Four months after that, we realized we weren’t even close to meeting all these pointless hurdles and just gave it up. We simply didn’t see the benefit of making a video of an uninterrupted play session through our 20 hour game or to pay to get the Finnish review board to give us a censorship rating, or for that matter to pay a translation service to do the Flemish upsell page. (I can’t remember the actual details offhand, but that’s indicative.) Oh, and now you’ve done all this guys, you can’t sell it in America because there’s no multiplayer. Thank you and goodnight.
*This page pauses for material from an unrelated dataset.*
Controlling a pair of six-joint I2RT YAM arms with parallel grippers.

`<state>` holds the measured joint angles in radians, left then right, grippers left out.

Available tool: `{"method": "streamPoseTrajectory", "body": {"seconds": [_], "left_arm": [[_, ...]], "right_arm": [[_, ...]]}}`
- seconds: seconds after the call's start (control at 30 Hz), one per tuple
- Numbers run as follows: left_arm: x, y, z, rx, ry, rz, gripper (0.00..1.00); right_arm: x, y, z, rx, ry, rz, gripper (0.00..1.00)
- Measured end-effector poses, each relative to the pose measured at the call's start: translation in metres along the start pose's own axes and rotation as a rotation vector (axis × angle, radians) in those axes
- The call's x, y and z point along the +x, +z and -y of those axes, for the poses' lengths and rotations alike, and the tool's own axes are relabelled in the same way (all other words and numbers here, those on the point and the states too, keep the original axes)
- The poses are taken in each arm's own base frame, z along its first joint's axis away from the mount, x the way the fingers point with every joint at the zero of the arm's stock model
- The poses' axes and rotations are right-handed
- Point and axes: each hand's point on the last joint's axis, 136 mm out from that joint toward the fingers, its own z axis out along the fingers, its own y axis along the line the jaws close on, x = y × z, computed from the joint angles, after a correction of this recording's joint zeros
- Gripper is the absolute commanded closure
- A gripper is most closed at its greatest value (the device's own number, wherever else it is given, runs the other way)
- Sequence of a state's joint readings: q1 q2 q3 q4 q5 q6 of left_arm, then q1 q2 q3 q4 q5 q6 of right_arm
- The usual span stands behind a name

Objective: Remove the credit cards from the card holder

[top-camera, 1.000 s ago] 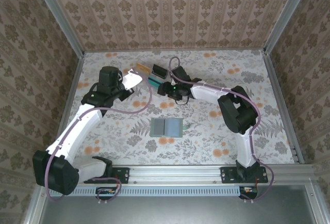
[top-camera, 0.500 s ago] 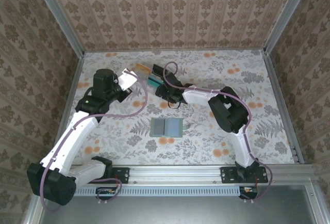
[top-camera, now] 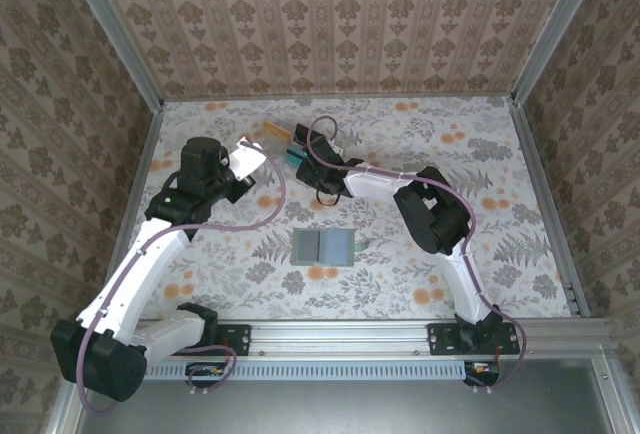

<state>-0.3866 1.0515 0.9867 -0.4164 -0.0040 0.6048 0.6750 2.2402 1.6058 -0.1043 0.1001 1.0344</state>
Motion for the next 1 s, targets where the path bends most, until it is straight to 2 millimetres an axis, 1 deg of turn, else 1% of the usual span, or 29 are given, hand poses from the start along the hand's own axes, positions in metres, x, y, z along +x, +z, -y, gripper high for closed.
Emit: {"method": "streamPoseTrajectory", "body": {"seconds": [0.13,0.3,0.37,0.6,0.73,0.83,0.93,1.0], "left_arm": [[0.0,-0.001,0.0,0.0,0.0,0.0,1.0],[0.0,-0.002,0.0,-0.001,0.0,0.003,1.0],[0.0,-0.002,0.0,-0.001,0.0,0.002,1.0],[0.002,-0.003,0.002,0.004,0.001,-0.004,1.0],[0.003,-0.005,0.004,0.009,0.001,-0.002,1.0],[0.003,-0.006,0.007,0.025,0.011,0.0,1.0],[0.004,-0.007,0.017,0.07,0.04,0.006,1.0],[0.005,-0.007,0.023,0.104,0.062,0.008,1.0]], "right_arm": [[0.004,0.002,0.003,0.017,-0.016,-0.01,0.65],[0.004,0.001,0.002,0.015,-0.045,-0.01,0.77],[0.004,-0.001,0.002,0.013,-0.063,-0.01,0.79],[0.006,-0.013,0.016,0.026,-0.138,-0.029,0.77],[0.008,-0.023,0.028,0.038,-0.184,-0.058,0.77],[0.008,-0.027,0.035,0.036,-0.215,-0.081,0.71],[0.009,-0.028,0.039,0.028,-0.243,-0.106,0.65],[0.012,-0.029,0.04,0.021,-0.258,-0.122,0.64]]}}
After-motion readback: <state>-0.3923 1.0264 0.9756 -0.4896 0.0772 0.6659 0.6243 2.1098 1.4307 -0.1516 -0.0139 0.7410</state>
In hindsight it was a smart move to stop when we did, but better still to not have wasted eight months of precious development time at all.

We also got involved in the proto-Chrome Web Store that was just opening at the time. Google covered the cost of us getting the game working in JavaScript by a third party, who did very well out of it. However, we haven’t seen a penny in profit, so this was another time-waster.

Because we had a PC build working, we tried to sell that also. Steam wouldn’t even return our e-mail, so we ended up placing the game with a few well-known portals such as Arcade Town and Big Fish. Those sites are great in their own spheres, but Great Little War Game just isn’t the sort of game their typical customers want, so this proved another waste of time for us.

Conclusion

Despite those many “opportunities to improve” at the start, we’re pretty proud of what we did here. We didn’t make it big, and we needed some luck to make it at all, but we did at least make it. And given the crippled start we gave ourselves, that’s no mean feat. I think we even learned from some of those mistakes. …

Paul Johnson is the managing director and cofounder of Rubicon Development and was also the project and programming lead for Great Little War Game. Since his games industry debut in the 1980s, Johnson has spent the intervening years predominantly getting wider.